Information supplied START

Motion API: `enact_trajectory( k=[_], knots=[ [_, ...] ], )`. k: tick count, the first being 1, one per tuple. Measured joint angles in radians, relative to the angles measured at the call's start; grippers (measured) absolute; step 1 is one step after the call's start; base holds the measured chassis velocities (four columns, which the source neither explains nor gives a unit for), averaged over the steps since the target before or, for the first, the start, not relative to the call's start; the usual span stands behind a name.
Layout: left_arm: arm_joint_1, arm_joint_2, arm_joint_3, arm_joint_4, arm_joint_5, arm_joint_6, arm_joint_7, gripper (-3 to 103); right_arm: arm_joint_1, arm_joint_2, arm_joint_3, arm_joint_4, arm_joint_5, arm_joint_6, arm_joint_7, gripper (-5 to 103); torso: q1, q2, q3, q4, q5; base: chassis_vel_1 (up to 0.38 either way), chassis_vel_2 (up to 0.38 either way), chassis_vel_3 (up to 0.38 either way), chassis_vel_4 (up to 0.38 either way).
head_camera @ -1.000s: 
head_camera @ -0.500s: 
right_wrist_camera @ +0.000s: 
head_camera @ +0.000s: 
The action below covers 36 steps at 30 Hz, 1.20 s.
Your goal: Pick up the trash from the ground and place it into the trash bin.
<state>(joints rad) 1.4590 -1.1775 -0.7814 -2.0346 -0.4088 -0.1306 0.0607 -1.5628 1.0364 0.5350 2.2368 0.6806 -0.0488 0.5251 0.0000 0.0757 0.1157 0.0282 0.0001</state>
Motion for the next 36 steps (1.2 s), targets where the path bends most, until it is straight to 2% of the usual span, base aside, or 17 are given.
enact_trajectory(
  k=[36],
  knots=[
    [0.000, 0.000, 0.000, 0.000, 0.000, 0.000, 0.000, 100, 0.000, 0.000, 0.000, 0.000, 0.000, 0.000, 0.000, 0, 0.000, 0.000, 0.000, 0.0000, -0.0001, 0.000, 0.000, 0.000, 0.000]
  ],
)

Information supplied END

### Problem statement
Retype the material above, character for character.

### Answer for this exercise
Motion API: `enact_trajectory( k=[_], knots=[ [_, ...] ], )`. k: tick count, the first being 1, one per tuple. Measured joint angles in radians, relative to the angles measured at the call's start; grippers (measured) absolute; step 1 is one step after the call's start; base holds the measured chassis velocities (four columns, which the source neither explains nor gives a unit for), averaged over the steps since the target before or, for the first, the start, not relative to the call's start; the usual span stands behind a name.
Layout: left_arm: arm_joint_1, arm_joint_2, arm_joint_3, arm_joint_4, arm_joint_5, arm_joint_6, arm_joint_7, gripper (-3 to 103); right_arm: arm_joint_1, arm_joint_2, arm_joint_3, arm_joint_4, arm_joint_5, arm_joint_6, arm_joint_7, gripper (-5 to 103); torso: q1, q2, q3, q4, q5; base: chassis_vel_1 (up to 0.38 either way), chassis_vel_2 (up to 0.38 either way), chassis_vel_3 (up to 0.38 either way), chassis_vel_4 (up to 0.38 either way).
head_camera @ -1.000s: 
head_camera @ -0.500s: 
right_wrist_camera @ +0.000s: 
head_camera @ +0.000s: 
The action below covers 36 steps at 30 Hz, 1.20 s.
Your goal: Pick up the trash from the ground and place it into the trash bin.
<state>(joints rad) 1.4590 -1.1775 -0.7814 -2.0346 -0.4088 -0.1306 0.0607 -1.5628 1.0364 0.5350 2.2368 0.6806 -0.0488 0.5251 0.0000 0.0757 0.1157 0.0282 0.0001</state>
Motion for the next 36 steps (1.2 s), targets where the path bends most, until it is straight to 2% of the usual span, base aside, or 17 are given.
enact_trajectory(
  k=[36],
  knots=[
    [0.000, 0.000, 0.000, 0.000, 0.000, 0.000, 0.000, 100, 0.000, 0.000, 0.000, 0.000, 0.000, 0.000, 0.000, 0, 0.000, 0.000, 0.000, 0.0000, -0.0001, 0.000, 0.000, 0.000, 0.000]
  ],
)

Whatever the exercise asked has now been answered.